If you are Caucasian and grew up in South Africa and you get long enough, the chances of getting non-melanoma skin cancer (squamous cell carcinoma, basal cell carcinoma early) is close to 100%.
One in five Americans will develop skin cancer.
At age 18, most people receive 80% of sun exposure during your lifetime.
A case of severe sunburn in childhood can double the risk of skin cancer in the future.
Regular application of sunscreen with an SPF of at least 15 during the first 18 years of life can significantly reduce the risk of some types of skin cancer by more than 75%.
Farmers are particularly at risk, because they have long periods of exposure to strong sunlight. They are not at risk of developing basal cell and squamous cell carcinoma.
Sun is responsible for 80% of premature skin aging, so sunscreen better defense against wrinkles.
Use sunscreen every day, because it is associated with sun exposure – while driving a car or mowing the lawn – representing 80% of the exposure to life. Remember to use sunscreen on a cloudy day, 80% of the sun’s rays can penetrate clouds, smoke, fog, haze and thin clouds.
Dermatologist speculated that if the parents fail to put sunscreen on their children, the number of new cases of skin cancer could jump by tens of millions over the next two decades.
Many sporting activities in or near water, snow, sand or concrete to increase sun exposure to reflect up to 90% of UV rays.
Women of all ages are more likely than men to use products with SPF 15 or higher and use a sunscreen product. Perhaps this is one reason why the frequency of sunburn is higher in men than in women. The opposite is true for people 40 and older. For adults over 40, men are more likely to develop melanoma than women. For adults under 40, is anything but. Women are more likely to develop melanoma.
Sun beds and tanning lamps emit UVA and even ads can safely claim otherwise.
Sunscreen is one of the most important ways to protect children from sun damage at a later date.
Sun exposure at higher altitudes could mean increased exposure to UV rays. Thin clean air and increase the intensity of the sun and its effect on the skin;
Always be sure to add a sunscreen ears, nose, neck and hands. This area is easily forgotten, but prone to severe burns.
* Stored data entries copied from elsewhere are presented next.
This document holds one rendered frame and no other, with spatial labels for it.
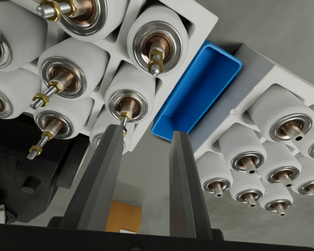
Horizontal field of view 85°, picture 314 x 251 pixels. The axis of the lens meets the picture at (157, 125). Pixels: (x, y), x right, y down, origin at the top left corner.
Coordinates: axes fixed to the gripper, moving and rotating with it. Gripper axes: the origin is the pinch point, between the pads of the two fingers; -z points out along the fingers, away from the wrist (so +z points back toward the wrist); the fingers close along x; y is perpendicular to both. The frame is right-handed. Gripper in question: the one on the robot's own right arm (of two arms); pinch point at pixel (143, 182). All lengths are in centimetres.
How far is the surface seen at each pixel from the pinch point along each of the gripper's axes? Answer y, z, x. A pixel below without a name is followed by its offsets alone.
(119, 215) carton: 101, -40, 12
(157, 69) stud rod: -0.4, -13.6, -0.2
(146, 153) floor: 52, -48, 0
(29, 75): 10.5, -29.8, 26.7
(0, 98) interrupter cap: 11.9, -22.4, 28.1
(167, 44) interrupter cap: -1.0, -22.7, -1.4
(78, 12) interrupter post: -3.9, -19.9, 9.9
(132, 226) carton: 104, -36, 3
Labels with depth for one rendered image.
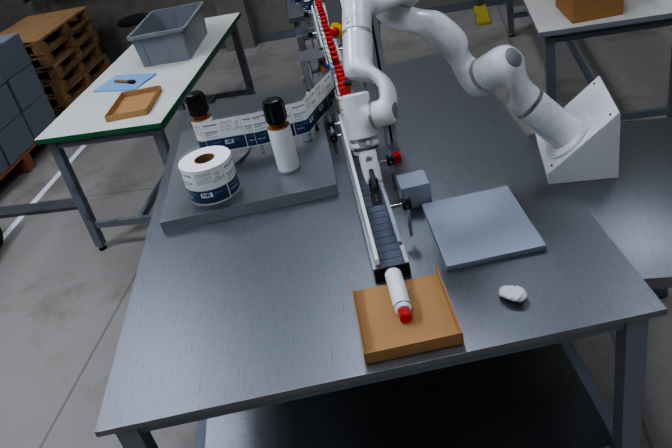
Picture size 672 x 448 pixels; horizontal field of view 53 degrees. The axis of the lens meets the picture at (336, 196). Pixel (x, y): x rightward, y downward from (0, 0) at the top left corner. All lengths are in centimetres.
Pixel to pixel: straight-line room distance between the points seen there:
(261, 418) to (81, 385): 113
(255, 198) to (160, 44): 221
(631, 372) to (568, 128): 80
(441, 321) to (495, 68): 82
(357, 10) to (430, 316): 91
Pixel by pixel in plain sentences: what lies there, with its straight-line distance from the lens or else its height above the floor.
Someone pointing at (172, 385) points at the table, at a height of 83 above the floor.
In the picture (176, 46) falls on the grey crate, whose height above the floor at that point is 90.
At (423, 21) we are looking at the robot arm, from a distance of 219.
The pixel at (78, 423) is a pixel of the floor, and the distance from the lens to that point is 326.
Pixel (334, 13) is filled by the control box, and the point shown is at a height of 139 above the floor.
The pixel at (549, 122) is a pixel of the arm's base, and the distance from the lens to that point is 232.
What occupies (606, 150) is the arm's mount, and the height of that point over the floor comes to 94.
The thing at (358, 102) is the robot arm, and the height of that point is 135.
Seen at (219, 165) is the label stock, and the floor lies 102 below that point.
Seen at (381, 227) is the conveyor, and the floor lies 88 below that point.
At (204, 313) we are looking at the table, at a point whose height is 83.
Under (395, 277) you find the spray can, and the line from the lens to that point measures 194.
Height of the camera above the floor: 210
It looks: 31 degrees down
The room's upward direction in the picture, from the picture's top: 13 degrees counter-clockwise
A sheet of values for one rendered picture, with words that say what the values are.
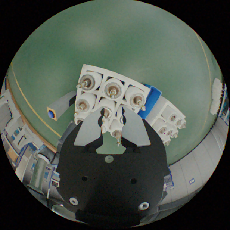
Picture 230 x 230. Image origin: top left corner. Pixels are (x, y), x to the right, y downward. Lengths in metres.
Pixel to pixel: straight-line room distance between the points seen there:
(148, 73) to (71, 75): 0.62
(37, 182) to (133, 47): 1.07
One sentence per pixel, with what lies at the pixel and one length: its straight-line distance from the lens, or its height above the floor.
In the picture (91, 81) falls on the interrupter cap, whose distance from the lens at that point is 0.31.
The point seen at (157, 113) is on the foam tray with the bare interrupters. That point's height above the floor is 0.17.
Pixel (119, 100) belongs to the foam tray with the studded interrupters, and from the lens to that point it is 0.39.
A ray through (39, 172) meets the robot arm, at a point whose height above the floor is 0.64.
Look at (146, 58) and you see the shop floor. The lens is 0.62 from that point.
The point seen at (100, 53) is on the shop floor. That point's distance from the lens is 0.58.
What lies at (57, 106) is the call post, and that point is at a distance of 0.43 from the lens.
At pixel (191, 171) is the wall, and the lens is 6.56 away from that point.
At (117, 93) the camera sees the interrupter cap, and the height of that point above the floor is 0.25.
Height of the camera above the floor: 0.54
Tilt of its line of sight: 58 degrees down
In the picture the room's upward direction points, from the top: 179 degrees counter-clockwise
Skin reactions can occur when sunlight interacts with chemicals or certain medicines. Some antibiotics, colognes and perfumes can irritate or make your skin sensitive to sunlight. Sunscreen can help protect the skin and prevent the reaction. Consult with your doctor.
A one-time dose of sunlight can cause permanent damage to the skin. On average, children get three times more sun exposure than adults.
As the SPF (sun protection factor) that shows the amount of time you can stay in the sun before burning if you do not use sunscreen at all. SPF 45 product blocks 30 and more than 96% of the UV rays of the sunset.
Apply sunscreen, even under a beach umbrella. These rays can be seen in the sand and scope. It applies to concrete, snow and other reflective surfaces, too.
Remember to read and follow the instructions on sunscreen labels.